#### [Directions]
Every line from the one with "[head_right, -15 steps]" to the one with "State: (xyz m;", including those two, is to be copied exactly; all other lines of the entries below are left out.

#### [Data listing]
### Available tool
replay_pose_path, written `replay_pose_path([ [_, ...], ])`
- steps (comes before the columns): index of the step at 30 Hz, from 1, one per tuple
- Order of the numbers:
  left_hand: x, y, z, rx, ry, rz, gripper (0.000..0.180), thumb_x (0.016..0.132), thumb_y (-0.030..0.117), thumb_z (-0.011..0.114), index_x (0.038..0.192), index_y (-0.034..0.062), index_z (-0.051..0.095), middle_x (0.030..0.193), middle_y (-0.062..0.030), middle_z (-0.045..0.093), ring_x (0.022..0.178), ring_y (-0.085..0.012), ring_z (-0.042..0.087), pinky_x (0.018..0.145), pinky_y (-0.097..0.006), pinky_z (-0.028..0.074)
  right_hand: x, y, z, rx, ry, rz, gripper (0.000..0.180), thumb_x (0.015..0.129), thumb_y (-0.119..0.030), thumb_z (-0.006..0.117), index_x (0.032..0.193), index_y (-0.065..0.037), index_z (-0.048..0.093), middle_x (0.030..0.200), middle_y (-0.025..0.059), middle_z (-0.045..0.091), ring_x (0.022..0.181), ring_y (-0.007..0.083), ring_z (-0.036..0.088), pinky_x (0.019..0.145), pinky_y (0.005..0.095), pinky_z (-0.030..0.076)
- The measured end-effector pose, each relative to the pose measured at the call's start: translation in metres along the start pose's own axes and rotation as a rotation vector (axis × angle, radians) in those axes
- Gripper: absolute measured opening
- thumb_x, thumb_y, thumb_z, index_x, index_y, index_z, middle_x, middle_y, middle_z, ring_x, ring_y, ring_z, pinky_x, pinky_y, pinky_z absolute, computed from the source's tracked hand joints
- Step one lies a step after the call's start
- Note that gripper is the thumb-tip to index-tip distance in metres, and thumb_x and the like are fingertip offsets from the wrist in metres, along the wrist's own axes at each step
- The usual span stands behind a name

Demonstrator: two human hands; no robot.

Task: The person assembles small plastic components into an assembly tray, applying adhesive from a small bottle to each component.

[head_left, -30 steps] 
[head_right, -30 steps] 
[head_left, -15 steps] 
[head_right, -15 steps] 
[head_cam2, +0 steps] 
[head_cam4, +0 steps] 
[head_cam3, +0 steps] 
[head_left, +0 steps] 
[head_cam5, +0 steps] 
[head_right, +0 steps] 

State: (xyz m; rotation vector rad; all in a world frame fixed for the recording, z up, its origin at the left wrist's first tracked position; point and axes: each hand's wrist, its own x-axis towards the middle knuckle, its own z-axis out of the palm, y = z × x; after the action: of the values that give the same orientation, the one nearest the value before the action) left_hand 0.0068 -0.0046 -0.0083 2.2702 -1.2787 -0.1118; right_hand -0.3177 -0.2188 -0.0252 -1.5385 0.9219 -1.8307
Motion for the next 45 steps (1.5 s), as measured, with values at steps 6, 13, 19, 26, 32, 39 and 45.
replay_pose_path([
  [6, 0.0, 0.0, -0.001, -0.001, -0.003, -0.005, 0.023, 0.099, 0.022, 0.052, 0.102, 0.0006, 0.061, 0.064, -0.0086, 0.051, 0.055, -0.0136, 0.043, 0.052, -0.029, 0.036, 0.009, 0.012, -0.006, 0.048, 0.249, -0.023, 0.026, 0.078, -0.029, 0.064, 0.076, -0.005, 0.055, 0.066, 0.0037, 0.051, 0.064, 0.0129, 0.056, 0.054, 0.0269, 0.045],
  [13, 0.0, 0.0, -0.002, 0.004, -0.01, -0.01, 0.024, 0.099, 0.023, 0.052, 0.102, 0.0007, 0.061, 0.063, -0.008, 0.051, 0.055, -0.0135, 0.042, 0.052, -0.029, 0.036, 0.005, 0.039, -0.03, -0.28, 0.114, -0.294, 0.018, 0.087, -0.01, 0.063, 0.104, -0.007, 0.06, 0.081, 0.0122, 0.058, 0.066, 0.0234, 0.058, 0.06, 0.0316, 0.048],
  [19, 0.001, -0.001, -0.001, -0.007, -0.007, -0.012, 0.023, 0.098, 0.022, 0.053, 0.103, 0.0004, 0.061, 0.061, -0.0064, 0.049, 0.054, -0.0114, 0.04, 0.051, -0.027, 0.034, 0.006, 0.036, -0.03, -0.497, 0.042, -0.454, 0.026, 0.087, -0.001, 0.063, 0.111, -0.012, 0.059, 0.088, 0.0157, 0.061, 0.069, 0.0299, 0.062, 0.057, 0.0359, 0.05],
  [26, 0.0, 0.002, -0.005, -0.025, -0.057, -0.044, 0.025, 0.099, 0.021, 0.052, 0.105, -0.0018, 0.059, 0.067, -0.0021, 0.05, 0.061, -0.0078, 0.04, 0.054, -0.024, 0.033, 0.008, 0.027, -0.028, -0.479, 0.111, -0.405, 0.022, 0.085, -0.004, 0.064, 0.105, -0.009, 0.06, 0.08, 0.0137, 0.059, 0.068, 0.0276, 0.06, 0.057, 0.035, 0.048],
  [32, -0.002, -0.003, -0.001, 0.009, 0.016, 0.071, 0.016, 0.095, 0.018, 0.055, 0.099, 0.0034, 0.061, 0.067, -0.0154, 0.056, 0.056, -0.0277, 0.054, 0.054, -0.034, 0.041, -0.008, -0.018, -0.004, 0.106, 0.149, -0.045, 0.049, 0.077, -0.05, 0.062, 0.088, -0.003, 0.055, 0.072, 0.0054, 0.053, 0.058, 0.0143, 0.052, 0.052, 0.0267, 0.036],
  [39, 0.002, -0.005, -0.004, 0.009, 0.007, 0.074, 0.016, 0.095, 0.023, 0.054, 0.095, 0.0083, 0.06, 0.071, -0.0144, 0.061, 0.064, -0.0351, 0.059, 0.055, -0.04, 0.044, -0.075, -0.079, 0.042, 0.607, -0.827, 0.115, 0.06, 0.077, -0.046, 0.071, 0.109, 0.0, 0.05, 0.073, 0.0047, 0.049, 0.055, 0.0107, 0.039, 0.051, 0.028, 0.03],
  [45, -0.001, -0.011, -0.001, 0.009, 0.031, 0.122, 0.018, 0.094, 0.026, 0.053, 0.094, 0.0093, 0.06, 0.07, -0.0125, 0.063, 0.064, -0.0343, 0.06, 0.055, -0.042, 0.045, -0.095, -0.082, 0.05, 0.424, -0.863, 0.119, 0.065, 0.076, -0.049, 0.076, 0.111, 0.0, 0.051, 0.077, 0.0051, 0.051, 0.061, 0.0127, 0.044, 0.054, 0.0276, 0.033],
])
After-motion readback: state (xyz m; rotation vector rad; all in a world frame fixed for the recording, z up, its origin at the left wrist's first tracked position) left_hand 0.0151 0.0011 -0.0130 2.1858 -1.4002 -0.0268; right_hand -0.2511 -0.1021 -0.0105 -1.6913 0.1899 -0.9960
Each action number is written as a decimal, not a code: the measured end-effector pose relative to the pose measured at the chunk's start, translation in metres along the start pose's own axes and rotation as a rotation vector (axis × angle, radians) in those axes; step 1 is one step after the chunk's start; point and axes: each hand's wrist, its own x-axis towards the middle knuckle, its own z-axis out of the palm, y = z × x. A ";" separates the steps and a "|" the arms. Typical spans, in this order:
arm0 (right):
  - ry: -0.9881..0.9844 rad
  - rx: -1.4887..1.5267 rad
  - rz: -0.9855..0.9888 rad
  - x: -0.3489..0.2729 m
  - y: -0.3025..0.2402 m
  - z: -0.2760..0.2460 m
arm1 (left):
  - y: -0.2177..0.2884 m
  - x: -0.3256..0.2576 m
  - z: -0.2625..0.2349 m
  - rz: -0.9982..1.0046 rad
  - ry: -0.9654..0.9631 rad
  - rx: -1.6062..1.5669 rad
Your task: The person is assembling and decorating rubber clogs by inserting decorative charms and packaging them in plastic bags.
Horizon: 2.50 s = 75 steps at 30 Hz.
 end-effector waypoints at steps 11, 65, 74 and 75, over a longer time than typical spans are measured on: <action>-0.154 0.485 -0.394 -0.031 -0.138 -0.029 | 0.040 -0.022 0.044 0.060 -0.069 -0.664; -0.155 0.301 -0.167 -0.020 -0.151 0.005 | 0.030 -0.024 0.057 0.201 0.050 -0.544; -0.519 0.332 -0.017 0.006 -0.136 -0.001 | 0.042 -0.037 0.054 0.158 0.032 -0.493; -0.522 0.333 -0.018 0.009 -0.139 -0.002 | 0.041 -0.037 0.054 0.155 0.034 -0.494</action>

#### [Exercise output]
[head_right, -15 steps] 
[head_cam2, +0 steps] 
[head_cam4, +0 steps] 
[head_cam3, +0 steps] 
[head_left, +0 steps] 
[head_cam5, +0 steps] 
[head_right, +0 steps] 

State: (xyz m; rotation vector rad; all in a world frame fixed for the recording, z up, its origin at the left wrist's first tracked position; point and axes: each hand's wrist, its own x-axis towards the middle knuckle, its own z-axis out of the palm, y = z × x; after the action: of the values that give the same orientation, the one nearest the value before the action) left_hand 0.0068 -0.0046 -0.0083 2.2702 -1.2787 -0.1118; right_hand -0.3177 -0.2188 -0.0252 -1.5385 0.9219 -1.8307

There's no more to the answer.